** Data section follows **

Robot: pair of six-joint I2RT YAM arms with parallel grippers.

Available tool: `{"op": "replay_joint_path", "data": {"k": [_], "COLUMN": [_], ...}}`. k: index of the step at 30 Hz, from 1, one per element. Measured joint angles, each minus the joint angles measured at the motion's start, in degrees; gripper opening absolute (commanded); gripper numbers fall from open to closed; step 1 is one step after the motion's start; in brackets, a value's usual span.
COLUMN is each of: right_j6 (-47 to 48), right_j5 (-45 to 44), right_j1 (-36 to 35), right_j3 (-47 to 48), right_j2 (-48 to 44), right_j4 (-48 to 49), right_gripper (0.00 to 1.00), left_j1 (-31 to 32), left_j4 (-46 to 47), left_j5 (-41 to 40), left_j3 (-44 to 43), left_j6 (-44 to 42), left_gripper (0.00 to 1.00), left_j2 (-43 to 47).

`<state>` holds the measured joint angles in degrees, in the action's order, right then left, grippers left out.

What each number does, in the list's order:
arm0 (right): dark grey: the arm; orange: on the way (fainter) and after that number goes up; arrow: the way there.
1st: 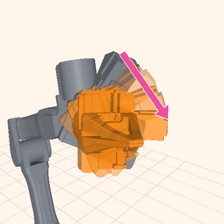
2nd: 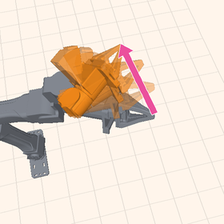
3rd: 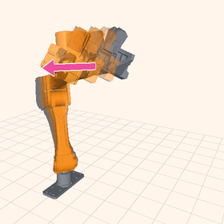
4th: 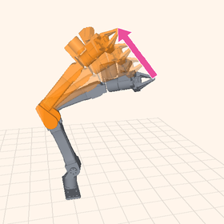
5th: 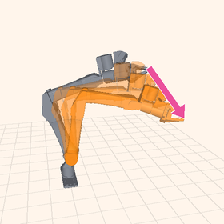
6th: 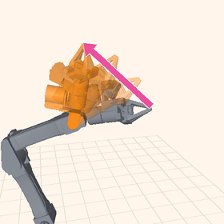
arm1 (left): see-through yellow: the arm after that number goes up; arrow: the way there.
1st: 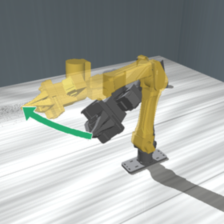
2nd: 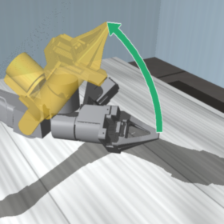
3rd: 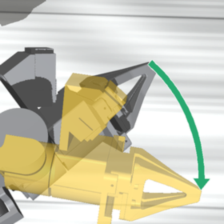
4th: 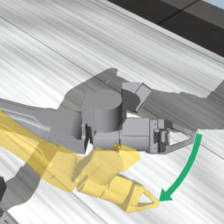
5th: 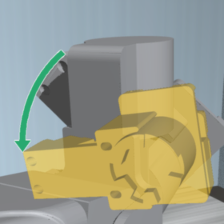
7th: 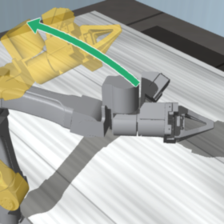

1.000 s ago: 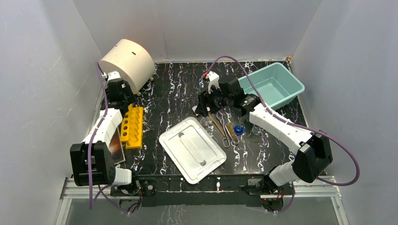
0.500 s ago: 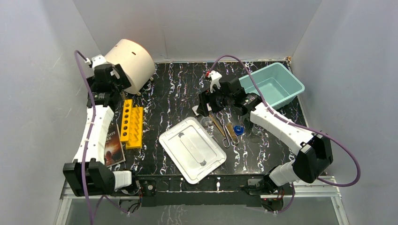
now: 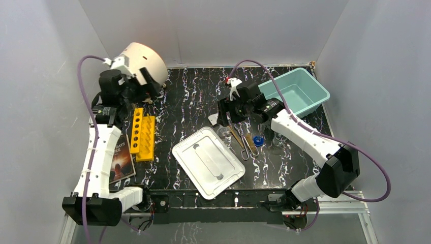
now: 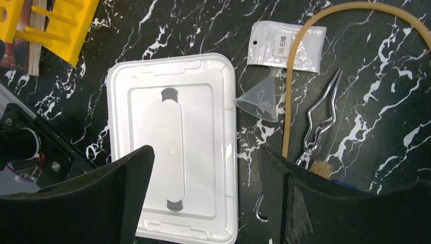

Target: Organize the chemistry lab equipment

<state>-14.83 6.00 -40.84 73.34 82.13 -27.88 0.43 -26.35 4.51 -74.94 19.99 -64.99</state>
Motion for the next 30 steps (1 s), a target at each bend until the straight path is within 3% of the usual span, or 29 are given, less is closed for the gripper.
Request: {"op": "replay_joint_path", "data": {"k": [4, 10, 22, 30], "right_j6": [-1.66, -5.20, -6.56, -8.24], "right_j5": [-1.53, -5.16, -8.02, -12.13], "right_j1": [0.00, 0.00, -0.04, -0.33], "right_j3": [0.39, 0.39, -1.09, 2.05], "right_j2": [0.81, 1.22, 1.77, 11.76], "right_j4": [-2.91, -6.34, -6.84, -6.93], "right_gripper": [0.81, 0.80, 0.71, 0.62], "left_j1": [7.72, 15.72, 21.40, 21.73], "left_j4": [2.38, 4.39, 4.50, 5.01], "left_j5": [9.77, 15.52, 12.13, 9.51], "left_j3": [0.00, 2.93, 13.16, 16.09], "left_j6": [2.27, 6.03, 13.49, 16.04], "left_gripper": [0.98, 0.89, 0.80, 0.80], "left_j2": [-1.31, -3.02, -6.54, -8.57]}}
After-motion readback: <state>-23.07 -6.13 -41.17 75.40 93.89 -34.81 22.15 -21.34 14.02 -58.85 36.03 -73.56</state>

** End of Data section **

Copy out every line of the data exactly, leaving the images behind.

Output for this task.
Robot: pair of six-joint I2RT YAM arms with parallel grippers.

Available tool: `{"op": "replay_joint_path", "data": {"k": [_], "COLUMN": [_], ...}}`. k: index of the step at 30 Hz, from 1, one per element. Measured joint angles, each minus the joint angles measured at the motion's start, in degrees; gripper opening absolute (commanded); gripper numbers fall from open to closed; step 1 is one step after the motion's start; in brackets, a value's usual span.
COLUMN is each of: right_j6 (-47 to 48), right_j5 (-45 to 44), right_j1 (-36 to 35), right_j3 (-47 to 48), right_j2 (-48 to 44), right_j4 (-48 to 49), right_gripper (0.00 to 1.00), left_j1 (-31 to 32), left_j4 (-46 to 47), left_j5 (-41 to 40), left_j3 (-44 to 43), left_j6 (-44 to 42), left_gripper (0.00 to 1.00), left_j2 (-43 to 47).

`<state>` holds the measured joint angles in degrees, in the action's order, right then left, grippers left out.

What each number does, in the list's order:
arm0 (right): dark grey: the arm; orange: on the way (fainter) and after that number goes up; arrow: the way there.
1st: 
2nd: 
3rd: 
4th: 
5th: 
6th: 
arm1 (left): see-through yellow: the arm after that number goes up; arrow: the way there.
1st: 
2nd: 
3rd: 
4th: 
5th: 
7th: 

1.000 s ago: 
0.500 s ago: 
now: 
now: 

Target: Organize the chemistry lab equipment

<state>-14.83 6.00 -40.84 73.34 82.13 -27.88 0.43 -26.35 4.51 -74.94 19.99 -64.99</state>
Motion for the next 30 steps (1 s), a target at each bend until the straight path is within 3% of the usual span, or 29 are given, less is closed for the gripper.
Request: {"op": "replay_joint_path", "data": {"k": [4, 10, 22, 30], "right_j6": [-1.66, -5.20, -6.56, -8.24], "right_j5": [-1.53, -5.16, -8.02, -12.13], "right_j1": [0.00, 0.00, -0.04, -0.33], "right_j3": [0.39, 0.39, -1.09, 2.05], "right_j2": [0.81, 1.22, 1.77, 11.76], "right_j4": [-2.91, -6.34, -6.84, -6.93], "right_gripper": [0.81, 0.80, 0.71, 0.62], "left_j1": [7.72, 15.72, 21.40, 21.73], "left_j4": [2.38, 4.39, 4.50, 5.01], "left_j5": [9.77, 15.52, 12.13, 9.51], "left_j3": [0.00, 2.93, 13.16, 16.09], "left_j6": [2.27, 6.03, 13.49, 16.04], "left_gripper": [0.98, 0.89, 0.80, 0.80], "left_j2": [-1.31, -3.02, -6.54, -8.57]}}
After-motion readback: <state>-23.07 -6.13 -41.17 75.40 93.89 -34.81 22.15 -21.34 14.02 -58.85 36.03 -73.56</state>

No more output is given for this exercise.